Kwikstaart

Elke dag liep ik naar de slaapkamer van mijn moeder, aan de achterkant van het huis. Dan ging ik op haar bed liggen, mijn hoofd op haar kussen, tot ik de vertrouwde geur weer rook. Dat was genoeg. Daarna knielde ik neer bij het raam, mijn armen leunend op de vensterbank en keek naar buiten om te zien wat zij ook zo vaak gezien had.

Recht achter het huis lag op een verhoging een grote bunker met daaromheen honderden jonge boompjes. Dun en ielig waren ze nog, zelfs nu de blaadjes weer begonnen te groeien. Door het gebladerte heen kon je de hele bunker zien, de grove betonnen muren, het grote platte dak waaruit roestige luchtpijpen omhoog staken, de afgeronde hoeken.

Nu ik weer naar buiten mocht kon ik gewoon naar de bunker toe lopen, mijn hand op het ruwe beton leggen, er bovenop klimmen via een trapje met roestige spijlen om door de ijzeren kokers naar binnen te turen. Helemaal veilig voelde ik me daar niet. Bunker van de vijand.

Ooit had er op het veld achter het huis nog een bunker gestaan, maar die was opgeblazen. Daar was niets meer van over dan een slordige hoop betonbrokken waar roestige staven uit staken die in rare lussen en hoeken waren gebogen. De kuil die de springstof had geslagen was volgelopen, de overblijfselen van de oude bunker lagen nu op een eilandje omringd met muf bruin water.

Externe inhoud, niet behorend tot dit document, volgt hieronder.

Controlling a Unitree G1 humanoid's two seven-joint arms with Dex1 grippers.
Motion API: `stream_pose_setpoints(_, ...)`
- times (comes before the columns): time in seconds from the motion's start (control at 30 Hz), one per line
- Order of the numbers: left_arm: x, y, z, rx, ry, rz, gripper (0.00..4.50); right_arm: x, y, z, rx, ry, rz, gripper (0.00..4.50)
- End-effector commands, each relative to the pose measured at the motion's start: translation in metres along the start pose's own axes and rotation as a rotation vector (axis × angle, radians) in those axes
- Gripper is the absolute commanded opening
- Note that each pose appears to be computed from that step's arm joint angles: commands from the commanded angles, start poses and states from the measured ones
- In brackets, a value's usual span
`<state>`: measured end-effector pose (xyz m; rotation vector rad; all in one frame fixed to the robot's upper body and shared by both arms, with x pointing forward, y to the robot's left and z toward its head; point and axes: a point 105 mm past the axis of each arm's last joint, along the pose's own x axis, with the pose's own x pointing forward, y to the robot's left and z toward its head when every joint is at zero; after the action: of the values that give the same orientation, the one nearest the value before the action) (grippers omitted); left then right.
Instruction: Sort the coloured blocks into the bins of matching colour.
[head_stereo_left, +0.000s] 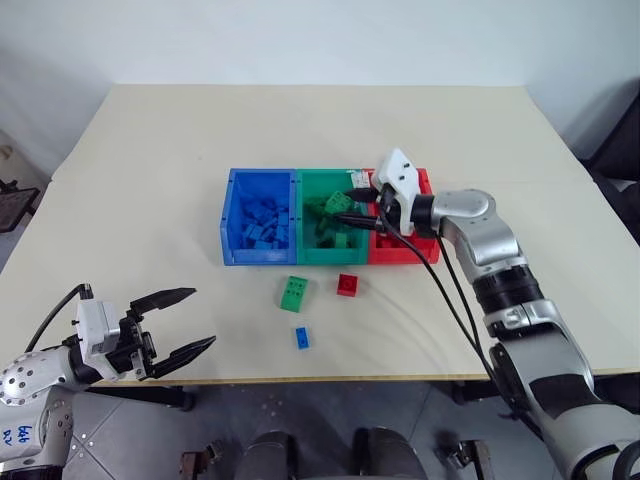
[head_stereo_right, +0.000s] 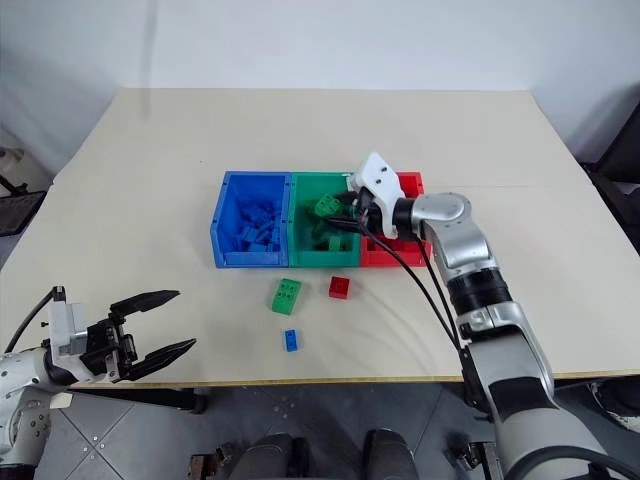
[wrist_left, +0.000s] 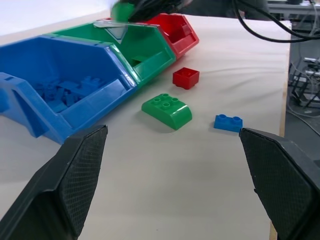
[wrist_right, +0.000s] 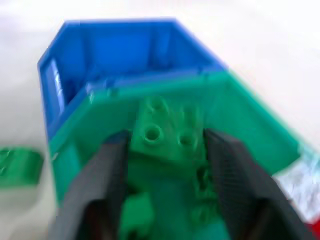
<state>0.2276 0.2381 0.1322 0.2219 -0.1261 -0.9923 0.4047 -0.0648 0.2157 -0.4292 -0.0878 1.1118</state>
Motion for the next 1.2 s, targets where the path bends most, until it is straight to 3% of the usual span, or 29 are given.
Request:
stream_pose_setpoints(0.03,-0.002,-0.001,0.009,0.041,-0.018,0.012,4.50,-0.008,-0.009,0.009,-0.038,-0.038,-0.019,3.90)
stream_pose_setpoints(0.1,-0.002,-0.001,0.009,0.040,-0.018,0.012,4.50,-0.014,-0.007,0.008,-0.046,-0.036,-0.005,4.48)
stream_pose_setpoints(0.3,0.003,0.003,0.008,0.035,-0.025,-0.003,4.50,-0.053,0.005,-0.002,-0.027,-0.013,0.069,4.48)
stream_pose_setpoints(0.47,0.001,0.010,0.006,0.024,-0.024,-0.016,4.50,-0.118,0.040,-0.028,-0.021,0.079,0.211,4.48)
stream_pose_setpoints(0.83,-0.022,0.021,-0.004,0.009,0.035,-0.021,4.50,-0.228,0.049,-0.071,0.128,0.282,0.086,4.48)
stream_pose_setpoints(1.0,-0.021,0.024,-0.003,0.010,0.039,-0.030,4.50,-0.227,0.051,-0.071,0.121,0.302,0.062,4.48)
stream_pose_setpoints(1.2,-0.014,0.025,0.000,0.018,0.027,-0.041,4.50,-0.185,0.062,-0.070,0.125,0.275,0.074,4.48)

Buiten het zicht van het huis kon ik over een smalle landtong bij het betonpuin komen. Mijn plan was om een paar grote stenen te vinden. Stenen optillen, daar kreeg je spierballen van. In de krant had ik een advertentie gezien van Charles Atlas, de meest gespierde man ter wereld. Zo sterk worden als hij, ja dat wilde iedere jongen wel en daarvoor hoefde je per dag hooguit vijftien minuten te trainen. Vijftien minuten! Dan kon ik mijn vader de trap op dragen, als het nodig was. Nou alleen nog een goed gewicht vinden om mee te oefenen. De eerste steen was zo scherp dat de randen pijn deden aan mijn vingers. De tweede was te zwaar, daar kreeg ik geen beweging in. Toen zag ik het vogeltje.

Het was een kleine zwart-witte vogel die over de stenen trippelde, linksaf, rechtsaf, alsof hij steeds werd afgeleid, om dan snel iets op te pikken. Zaadjes misschien, of insecten. Hij keek onophoudelijk naar alle kanten om zich heen, met kleine bewegingen van zijn kop, maar het leek alsof hij mij niet zag. Misschien was ik voor hem ook een soort steen, veel te langzaam.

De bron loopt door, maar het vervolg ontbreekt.